At the Hemlock
When Brian began playing Keeril Makan's Voice Within Voice, I suddenly heard that same physical intimacy as I hear in my favorite singers, where the whole body participates in the music making process, and the expressive sound quivers like a living piece of that body. The synthesis of human voice and woody reed produces squawks and squeaks as embarrassing as a middle schooler's changing warble, and the expressive intention seems similarly open and unapologetic. These effects are not just a catalogue of sounds "for show," but rather, they allow the performer to deliver the music in numerous embodied ways, from the air in the belly, through the reed and mouthpiece, and into being in the room with the audience. The saxophone becomes an extended vocal superstar, a caricature of some pompous, five-octave facher. Floaty sighs and squeaks sound as risky as (and maybe even more expressive than) a coloratura's high F-sharp and seem impossibly related to the sometimes voiced and sometimes airy bursts, pops and farts down in the nether-range of the instrument. The culminating effect is such a personal offering--not, I should clarify, of emotion, but more literally, of physical music--that Brian's performance seemed appropriately suited to the small back room of the Hemlock. (Yes, it was damn noisy, but I can not imagine the nuances of physical intimacy delivering as well in a more traditional "hall.")
As a pianist, I am perhaps highly sensitized to the physical manifestation of sound, since the sounds I produce seem held at quite a distance from my body. Once, in the middle of a lesson, a piano teacher picked up a pencil and tapped the eraser from key to key. She said, "I can play this Bach with a pencil. Now you tell me, what's the difference between you--your fingers--and a pencil? Why should I listen to you when I can listen to a pencil?" (That was one of those go-home-and-sob-for-hours lessons.) There are two camps of musicians: those who use the breath and those who touch. (Those who play laptop or any stringed instrument are, I think, in the latter camp with us pianists and percussionists.) What we all have in common is how we use our ears.
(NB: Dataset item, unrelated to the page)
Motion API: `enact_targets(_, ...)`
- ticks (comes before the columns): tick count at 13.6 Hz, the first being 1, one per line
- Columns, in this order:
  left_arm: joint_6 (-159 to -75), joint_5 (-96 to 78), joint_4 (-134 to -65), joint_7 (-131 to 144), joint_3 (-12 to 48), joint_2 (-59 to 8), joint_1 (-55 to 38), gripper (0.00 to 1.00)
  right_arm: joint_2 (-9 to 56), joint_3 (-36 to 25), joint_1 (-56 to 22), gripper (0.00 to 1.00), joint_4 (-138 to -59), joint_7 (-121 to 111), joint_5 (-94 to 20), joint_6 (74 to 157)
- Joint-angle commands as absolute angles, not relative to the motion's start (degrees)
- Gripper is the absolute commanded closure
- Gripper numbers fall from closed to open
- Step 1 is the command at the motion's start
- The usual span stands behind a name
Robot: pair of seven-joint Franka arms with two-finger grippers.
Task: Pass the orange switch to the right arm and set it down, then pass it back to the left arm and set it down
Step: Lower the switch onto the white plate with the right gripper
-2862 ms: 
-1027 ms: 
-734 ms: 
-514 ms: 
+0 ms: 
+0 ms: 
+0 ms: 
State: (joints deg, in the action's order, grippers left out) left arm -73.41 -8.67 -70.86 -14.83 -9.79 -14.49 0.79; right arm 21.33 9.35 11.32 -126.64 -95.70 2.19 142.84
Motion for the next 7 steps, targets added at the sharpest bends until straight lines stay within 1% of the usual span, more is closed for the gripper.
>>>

Lately, I find my ear straining to find ways to embody the music, to flow with the breath, to ... be more like a singer.
Well, the Brink Series never fails to give me something to mull over. Dorsey Dunn wrapped things at the laptop, creating three varied soundscapes sourced from samples of his own saxophone playing. Reedy melodic figurations yielded to beats and drones and a random sprung guitar string. In a way, Dunn provided a thoughtful concluding commentary to Brian's earlier set. Thanks for a great evening, guys.